Software applications, executed on-premise or in the cloud, are used to automate tasks which were previously performed manually. Conventionally, such automations were limited since many manual tasks include a degree of judgment which cannot be easily represented in software. However, improvements in machine learning have increased the types of tasks which may be reliably performed by software applications. This is primarily due to the fact that a software developer need not develop and code logic for performing such a task, but must simply use training data to train a machine learning model to perform the task. Once trained, the machine learning model may be operated to perform the task on new input data.

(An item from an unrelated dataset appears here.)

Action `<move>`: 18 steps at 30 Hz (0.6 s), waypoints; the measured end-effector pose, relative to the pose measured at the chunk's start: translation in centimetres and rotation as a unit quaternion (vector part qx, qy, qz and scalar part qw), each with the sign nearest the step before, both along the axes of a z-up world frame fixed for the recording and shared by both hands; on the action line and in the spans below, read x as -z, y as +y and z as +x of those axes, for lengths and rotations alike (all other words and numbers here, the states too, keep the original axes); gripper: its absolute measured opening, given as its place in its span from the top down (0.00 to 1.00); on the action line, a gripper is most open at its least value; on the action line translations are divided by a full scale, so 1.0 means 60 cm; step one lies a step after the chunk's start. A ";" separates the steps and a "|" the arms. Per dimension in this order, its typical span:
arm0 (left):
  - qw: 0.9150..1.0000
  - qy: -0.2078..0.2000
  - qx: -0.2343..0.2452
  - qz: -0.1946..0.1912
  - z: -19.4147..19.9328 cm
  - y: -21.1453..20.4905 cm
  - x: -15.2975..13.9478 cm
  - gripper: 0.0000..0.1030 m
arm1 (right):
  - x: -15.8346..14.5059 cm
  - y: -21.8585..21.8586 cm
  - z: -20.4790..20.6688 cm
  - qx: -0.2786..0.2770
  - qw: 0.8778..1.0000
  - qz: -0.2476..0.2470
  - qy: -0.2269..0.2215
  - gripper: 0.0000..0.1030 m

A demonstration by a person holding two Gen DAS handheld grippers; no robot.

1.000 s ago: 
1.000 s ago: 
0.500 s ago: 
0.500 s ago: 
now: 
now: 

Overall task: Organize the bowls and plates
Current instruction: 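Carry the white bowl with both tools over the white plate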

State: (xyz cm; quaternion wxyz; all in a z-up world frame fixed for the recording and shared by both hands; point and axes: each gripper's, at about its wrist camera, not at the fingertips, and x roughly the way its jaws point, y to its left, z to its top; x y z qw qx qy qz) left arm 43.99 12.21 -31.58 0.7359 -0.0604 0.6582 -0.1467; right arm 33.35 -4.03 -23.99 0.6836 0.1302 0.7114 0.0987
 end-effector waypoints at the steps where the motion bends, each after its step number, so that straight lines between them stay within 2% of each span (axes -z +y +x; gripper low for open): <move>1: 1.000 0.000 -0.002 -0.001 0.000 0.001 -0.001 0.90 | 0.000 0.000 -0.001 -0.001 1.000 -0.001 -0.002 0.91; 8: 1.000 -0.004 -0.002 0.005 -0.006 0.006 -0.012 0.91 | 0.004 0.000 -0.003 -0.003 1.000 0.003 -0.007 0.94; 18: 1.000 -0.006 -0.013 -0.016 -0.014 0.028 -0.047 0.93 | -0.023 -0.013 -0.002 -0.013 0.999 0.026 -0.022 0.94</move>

Supervised machine learning is a type of model training which uses training data consisting of data samples and associated ground truths. For example, if each data sample is a row of sales data, a profit value may be the ground truth associated with each row. Data samples are input to a machine learning model, which generates an output (a value, a classification, etc.) for each sample. The outputs are compared with the ground truths corresponding to each input data sample and the model is modified based on the comparison. The process repeats until the outputs of the model match the ground truths to a suitable degree.
Modern software services allow users to train their own machine learning models which are specific to the use-cases they wish to address. In order train such a model using a supervised machine learning algorithm, the user must provide data samples and one or more labels, or ground truths, for each data sample. Moreover, the data samples and labels (i.e., the training data) must be provided in a format which can be understood by the supervised machine learning algorithm. The creation of training data consisting of formatted data samples and labels is referred to as annotation.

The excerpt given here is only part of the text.